Kim Edwards:          Ideal.

Paul Matthews:        It’s a hugely practical book.

Kim Edwards:          So very bite-sized, that section?

Paul Matthews:        Very bite-sized. I even say, get a highlighter pen and make a mess of it. You don’t have to take it back to the school library pristine. Use it. I gave it to a guy this morning at a meeting actually, and he opened it up and immediately put a fold in the page saying, “That one I’ve got to use.” The very first page he opened was something in there he wanted. But the first piece of the book is a piece that has more about, the first 70 pages, about the philosophy, the thinking, some of the theory behind it, some of the ideas, and that will help learning people explain to non-learning people why it’s necessary and some of the ways to go about doing it. In the back end of the book, the major part is all about the practical applications.

Kim Edwards:          Perfect.

Paul Matthews:        Plus, it’s got lots and lots of tips from, there’s 27 other contributions in there from other people that have been crowdsourced a little bit, and there’s some really senior people who’ve added their take on this whole thing. So it’s not just me, there’s lots of other stuff in there as well.

Kim Edwards:          I was going to ask; did you consult with anybody? Are there any examples and case studies, et cetera, in there?

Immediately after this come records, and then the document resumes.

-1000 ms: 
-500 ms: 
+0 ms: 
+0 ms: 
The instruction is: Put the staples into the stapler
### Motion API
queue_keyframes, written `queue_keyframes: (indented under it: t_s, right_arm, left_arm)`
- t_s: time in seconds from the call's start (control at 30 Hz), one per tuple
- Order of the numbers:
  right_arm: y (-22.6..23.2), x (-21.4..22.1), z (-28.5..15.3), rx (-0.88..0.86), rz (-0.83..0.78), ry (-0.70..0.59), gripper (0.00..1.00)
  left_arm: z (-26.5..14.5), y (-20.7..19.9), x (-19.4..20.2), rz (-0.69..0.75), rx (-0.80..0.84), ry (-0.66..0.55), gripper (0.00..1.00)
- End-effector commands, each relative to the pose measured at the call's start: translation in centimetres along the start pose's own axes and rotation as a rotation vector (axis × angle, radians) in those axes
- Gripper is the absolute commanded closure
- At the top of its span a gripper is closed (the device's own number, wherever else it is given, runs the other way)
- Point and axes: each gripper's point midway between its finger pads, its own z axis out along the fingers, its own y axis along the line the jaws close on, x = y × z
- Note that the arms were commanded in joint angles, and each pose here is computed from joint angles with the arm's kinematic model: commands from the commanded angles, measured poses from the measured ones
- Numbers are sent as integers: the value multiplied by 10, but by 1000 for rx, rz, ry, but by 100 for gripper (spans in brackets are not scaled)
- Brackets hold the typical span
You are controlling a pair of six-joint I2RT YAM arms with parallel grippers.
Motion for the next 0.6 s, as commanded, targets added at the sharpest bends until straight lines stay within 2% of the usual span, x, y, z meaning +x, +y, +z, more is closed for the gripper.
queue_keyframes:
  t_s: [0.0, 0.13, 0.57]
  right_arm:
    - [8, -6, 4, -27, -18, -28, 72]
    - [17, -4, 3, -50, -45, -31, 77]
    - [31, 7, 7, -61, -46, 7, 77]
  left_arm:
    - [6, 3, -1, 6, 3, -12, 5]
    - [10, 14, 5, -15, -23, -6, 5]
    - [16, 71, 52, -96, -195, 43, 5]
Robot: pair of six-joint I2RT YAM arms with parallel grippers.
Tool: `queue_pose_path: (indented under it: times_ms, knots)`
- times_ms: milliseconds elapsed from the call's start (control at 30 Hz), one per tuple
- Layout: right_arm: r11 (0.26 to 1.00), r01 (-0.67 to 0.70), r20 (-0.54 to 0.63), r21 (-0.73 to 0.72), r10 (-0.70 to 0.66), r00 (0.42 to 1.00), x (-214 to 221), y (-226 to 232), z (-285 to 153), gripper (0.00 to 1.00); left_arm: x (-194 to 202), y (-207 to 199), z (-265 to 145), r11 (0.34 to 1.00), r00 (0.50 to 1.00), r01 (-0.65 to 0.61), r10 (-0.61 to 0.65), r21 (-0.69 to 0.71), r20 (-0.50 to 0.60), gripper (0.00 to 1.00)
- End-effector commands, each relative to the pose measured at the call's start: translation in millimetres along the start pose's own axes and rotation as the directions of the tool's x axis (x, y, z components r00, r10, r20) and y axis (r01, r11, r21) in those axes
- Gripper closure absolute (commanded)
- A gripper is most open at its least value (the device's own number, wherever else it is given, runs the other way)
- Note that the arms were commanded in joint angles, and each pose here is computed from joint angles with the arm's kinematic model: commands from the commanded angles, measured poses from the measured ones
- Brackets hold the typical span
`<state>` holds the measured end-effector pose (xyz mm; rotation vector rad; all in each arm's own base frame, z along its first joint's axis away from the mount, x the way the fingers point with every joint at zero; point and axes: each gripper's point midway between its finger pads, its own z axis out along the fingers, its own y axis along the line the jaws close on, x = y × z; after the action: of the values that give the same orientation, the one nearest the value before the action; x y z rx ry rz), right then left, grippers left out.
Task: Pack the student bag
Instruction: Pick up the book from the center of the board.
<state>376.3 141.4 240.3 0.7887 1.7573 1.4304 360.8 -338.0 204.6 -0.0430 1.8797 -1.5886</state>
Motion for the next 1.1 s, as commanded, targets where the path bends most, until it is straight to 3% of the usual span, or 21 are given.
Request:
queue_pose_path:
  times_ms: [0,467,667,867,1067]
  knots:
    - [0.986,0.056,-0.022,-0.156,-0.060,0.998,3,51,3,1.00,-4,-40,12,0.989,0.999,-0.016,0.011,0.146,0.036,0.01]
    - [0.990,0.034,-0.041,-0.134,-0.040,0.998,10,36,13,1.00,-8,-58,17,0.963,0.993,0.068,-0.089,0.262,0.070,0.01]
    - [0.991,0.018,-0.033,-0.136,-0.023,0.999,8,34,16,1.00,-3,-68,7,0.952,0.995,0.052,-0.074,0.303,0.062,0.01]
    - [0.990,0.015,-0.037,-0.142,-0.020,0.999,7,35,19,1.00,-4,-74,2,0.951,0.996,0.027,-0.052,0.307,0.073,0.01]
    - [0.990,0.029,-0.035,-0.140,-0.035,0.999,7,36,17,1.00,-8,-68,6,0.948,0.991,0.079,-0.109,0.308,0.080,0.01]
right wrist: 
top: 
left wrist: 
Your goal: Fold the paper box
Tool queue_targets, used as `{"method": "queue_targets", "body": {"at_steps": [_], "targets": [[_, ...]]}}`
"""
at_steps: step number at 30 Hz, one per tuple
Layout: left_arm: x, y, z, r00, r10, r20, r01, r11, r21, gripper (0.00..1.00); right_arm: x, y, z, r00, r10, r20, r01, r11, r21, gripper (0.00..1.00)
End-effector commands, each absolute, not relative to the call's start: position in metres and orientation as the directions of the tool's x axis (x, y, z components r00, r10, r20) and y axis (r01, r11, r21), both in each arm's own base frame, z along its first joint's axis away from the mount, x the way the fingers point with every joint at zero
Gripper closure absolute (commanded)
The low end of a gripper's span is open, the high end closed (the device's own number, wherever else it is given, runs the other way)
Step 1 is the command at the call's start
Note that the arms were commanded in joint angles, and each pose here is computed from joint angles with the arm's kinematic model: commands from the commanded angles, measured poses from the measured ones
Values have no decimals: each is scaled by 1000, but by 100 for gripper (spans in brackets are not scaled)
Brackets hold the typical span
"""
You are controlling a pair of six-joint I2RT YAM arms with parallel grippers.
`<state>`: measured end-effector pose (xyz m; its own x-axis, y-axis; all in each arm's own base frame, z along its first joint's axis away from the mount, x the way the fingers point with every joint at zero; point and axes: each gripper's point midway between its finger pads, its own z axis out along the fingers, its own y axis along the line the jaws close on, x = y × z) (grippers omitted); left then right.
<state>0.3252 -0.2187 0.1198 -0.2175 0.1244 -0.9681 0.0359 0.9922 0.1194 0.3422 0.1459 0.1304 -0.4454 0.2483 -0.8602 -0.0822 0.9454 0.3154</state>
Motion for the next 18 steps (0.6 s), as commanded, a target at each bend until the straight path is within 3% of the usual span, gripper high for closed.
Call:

Paul Matthews:        Yes, there are some case studies in there from other people, and when I consulted, I’ve been, just a pile of books. My desk was quite daunting when I was trying to set a study for this and I had to upgrade my Evernote account because of the amount of stuff that was in it. There’s long lists of websites and blogs, and eventually just ploughed through it all and tried to pick out really what was there. I’ve done a huge amount of that background that will save a lot of people a lot of time, quite frankly.

Kim Edwards:          Excellent. It sounds really practical. It does sound like a book that somebody can keep on their desk at work and use to advise others and gain that buy-in, as you say, from senior leaders, which is half the battle.

Paul Matthews:        Well, the problem is some of these senior people think that L&D still has sacksful of pixie dust. You don’t have any left, do you?

Kim Edwards:          I wish.

Paul Matthews:        Yeah, I can’t find a pixie dust dealer anywhere. What they’re expecting is if we send these people on this training course, they’ll come back fully operational because L&D has worked their magic and sprinkled pixie dust on them. And of course, we don’t have pixie dust left. Well, I don’t know of anybody anyway, so we’ve got to help those senior people understand that there’s more to changing behaviour than just putting people on a training course.

Kim Edwards:          Absolutely.

Paul Matthews:        And that’s the challenge in some ways that we have is, it’s changing that perception of what L&D is all about.

Kim Edwards:          Definitely. What’s next for you, Paul? You did once say you would never write a book again and now you have. So what does the future hold?

Paul Matthews:        I don’t always keep my word, do I? I’m actually working with an amazing woman from Austria called Dr Ina Weinbauer-Heidel who’s also written a book on learning transfer. She did a PhD on gathering the research, which actually goes back over 110 years, would you believe. Learning transfer is not new, and the academics have been looking at it for a long time, but there’s this mass of information and she distilled it out and came down with what she calls the 12 Levers of Learning Transfer.

Paul Matthews:        One of the projects she and I are talking about is how we can look at those 12 levers, add in some of the strategic viewpoints that I have and that I’ve got on the book, and join the two models together in a way that then looks at that together with the learning maturity of an organization to give a very definite, “Okay, this is where you’re at, so here’s what you need to be thinking next about learning transfer.”

Kim Edwards:          Brilliant. Well, thank you very much for that overview. That’s really insightful and it truly sounds a very practical, useful book. All the best.

Paul Matthews:        Thank you very much.